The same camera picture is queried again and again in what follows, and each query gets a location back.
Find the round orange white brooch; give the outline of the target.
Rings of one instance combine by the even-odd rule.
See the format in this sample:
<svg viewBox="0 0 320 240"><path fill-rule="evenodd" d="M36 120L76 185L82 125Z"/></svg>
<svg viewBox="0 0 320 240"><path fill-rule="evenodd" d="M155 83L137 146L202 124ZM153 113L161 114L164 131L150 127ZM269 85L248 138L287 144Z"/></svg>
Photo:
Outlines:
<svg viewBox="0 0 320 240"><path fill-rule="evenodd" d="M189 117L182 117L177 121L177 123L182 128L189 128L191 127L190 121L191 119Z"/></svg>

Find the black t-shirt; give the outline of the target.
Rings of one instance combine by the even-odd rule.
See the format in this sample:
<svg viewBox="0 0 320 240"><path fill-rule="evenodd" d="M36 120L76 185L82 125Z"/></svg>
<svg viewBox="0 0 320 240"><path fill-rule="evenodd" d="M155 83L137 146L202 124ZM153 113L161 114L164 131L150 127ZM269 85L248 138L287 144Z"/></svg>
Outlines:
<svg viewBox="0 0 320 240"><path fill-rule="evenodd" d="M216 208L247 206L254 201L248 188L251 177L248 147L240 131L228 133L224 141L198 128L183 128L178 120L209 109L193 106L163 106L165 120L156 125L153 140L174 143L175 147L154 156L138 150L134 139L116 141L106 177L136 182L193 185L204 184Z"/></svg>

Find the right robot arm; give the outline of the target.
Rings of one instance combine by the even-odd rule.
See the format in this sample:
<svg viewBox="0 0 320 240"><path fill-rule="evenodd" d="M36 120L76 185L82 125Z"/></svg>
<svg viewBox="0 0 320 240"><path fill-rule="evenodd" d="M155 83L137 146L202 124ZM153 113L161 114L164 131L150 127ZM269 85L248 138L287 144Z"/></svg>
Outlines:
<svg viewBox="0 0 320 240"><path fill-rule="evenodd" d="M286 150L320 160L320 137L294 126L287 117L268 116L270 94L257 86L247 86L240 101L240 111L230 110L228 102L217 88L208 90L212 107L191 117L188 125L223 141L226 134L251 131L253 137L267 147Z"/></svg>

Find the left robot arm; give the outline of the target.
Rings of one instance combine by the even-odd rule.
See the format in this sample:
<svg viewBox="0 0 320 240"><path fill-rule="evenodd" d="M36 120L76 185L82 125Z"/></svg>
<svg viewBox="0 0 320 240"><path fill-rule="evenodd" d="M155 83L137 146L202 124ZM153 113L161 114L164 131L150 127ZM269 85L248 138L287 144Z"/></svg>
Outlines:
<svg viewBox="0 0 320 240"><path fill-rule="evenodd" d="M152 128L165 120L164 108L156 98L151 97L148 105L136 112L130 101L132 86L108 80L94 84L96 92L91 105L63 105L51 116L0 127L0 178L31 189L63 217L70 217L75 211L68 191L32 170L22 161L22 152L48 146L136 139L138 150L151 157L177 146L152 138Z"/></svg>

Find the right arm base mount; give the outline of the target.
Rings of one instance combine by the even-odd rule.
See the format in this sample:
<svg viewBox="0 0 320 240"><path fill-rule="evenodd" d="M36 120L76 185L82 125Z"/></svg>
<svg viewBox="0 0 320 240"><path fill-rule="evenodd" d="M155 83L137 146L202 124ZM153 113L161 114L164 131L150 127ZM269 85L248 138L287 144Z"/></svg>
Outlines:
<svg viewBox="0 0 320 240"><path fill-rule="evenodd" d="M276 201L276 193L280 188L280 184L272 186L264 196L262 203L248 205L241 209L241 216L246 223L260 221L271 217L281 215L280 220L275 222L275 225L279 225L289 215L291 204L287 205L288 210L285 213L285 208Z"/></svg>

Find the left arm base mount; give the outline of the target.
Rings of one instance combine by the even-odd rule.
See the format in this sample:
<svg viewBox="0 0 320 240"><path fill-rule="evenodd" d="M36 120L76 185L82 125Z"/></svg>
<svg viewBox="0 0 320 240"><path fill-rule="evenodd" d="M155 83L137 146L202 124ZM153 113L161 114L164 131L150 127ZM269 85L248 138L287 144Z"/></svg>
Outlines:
....
EXERCISE DESCRIPTION:
Your reply must contain each entry, reproduced exactly.

RESULT FOR THIS TASK:
The same camera picture is queried again and again in what follows, and each query gets a location back.
Find the round orange white brooch; give the outline of the target.
Rings of one instance combine by the even-odd rule.
See the format in this sample:
<svg viewBox="0 0 320 240"><path fill-rule="evenodd" d="M36 120L76 185L82 125Z"/></svg>
<svg viewBox="0 0 320 240"><path fill-rule="evenodd" d="M155 83L137 146L202 124ZM153 113L161 114L164 131L150 127ZM269 85L248 138L287 144Z"/></svg>
Photo:
Outlines:
<svg viewBox="0 0 320 240"><path fill-rule="evenodd" d="M189 117L182 117L177 121L177 123L182 128L189 128L191 127L190 121L191 119Z"/></svg>

Find the black t-shirt; give the outline of the target.
Rings of one instance combine by the even-odd rule.
See the format in this sample:
<svg viewBox="0 0 320 240"><path fill-rule="evenodd" d="M36 120L76 185L82 125Z"/></svg>
<svg viewBox="0 0 320 240"><path fill-rule="evenodd" d="M155 83L137 146L202 124ZM153 113L161 114L164 131L150 127ZM269 85L248 138L287 144Z"/></svg>
Outlines:
<svg viewBox="0 0 320 240"><path fill-rule="evenodd" d="M216 208L247 206L254 201L248 188L251 177L248 147L240 131L228 133L224 141L198 128L183 128L178 120L209 109L193 106L163 106L165 120L156 125L153 140L174 143L175 147L154 156L138 150L134 139L116 141L106 177L136 182L193 185L204 184Z"/></svg>

Find the right robot arm; give the outline of the target.
Rings of one instance combine by the even-odd rule.
See the format in this sample:
<svg viewBox="0 0 320 240"><path fill-rule="evenodd" d="M36 120L76 185L82 125Z"/></svg>
<svg viewBox="0 0 320 240"><path fill-rule="evenodd" d="M155 83L137 146L202 124ZM153 113L161 114L164 131L150 127ZM269 85L248 138L287 144Z"/></svg>
Outlines:
<svg viewBox="0 0 320 240"><path fill-rule="evenodd" d="M286 150L320 160L320 137L294 126L287 117L268 116L270 94L257 86L247 86L240 101L240 111L230 110L228 102L217 88L208 90L212 107L191 117L188 125L223 141L226 134L251 131L253 137L267 147Z"/></svg>

Find the left robot arm; give the outline of the target.
Rings of one instance combine by the even-odd rule.
See the format in this sample:
<svg viewBox="0 0 320 240"><path fill-rule="evenodd" d="M36 120L76 185L82 125Z"/></svg>
<svg viewBox="0 0 320 240"><path fill-rule="evenodd" d="M155 83L137 146L202 124ZM153 113L161 114L164 131L150 127ZM269 85L248 138L287 144Z"/></svg>
Outlines:
<svg viewBox="0 0 320 240"><path fill-rule="evenodd" d="M152 128L165 120L164 108L156 98L151 97L148 105L136 112L130 101L132 86L108 80L94 84L96 92L91 105L63 105L51 116L0 127L0 178L31 189L63 217L70 217L75 211L68 191L32 170L22 161L22 152L48 146L136 139L138 150L151 157L177 146L152 138Z"/></svg>

Find the right arm base mount; give the outline of the target.
Rings of one instance combine by the even-odd rule.
See the format in this sample:
<svg viewBox="0 0 320 240"><path fill-rule="evenodd" d="M36 120L76 185L82 125Z"/></svg>
<svg viewBox="0 0 320 240"><path fill-rule="evenodd" d="M155 83L137 146L202 124ZM153 113L161 114L164 131L150 127ZM269 85L248 138L287 144Z"/></svg>
Outlines:
<svg viewBox="0 0 320 240"><path fill-rule="evenodd" d="M276 201L276 193L280 188L280 184L272 186L264 196L262 203L248 205L241 209L241 216L246 223L260 221L271 217L281 215L280 220L275 222L275 225L279 225L289 215L291 204L287 205L288 210L285 213L285 208Z"/></svg>

Find the left arm base mount; give the outline of the target.
Rings of one instance combine by the even-odd rule.
See the format in this sample:
<svg viewBox="0 0 320 240"><path fill-rule="evenodd" d="M36 120L76 185L82 125Z"/></svg>
<svg viewBox="0 0 320 240"><path fill-rule="evenodd" d="M155 83L137 146L202 124ZM153 113L161 114L164 131L150 127ZM269 85L248 138L287 144Z"/></svg>
Outlines:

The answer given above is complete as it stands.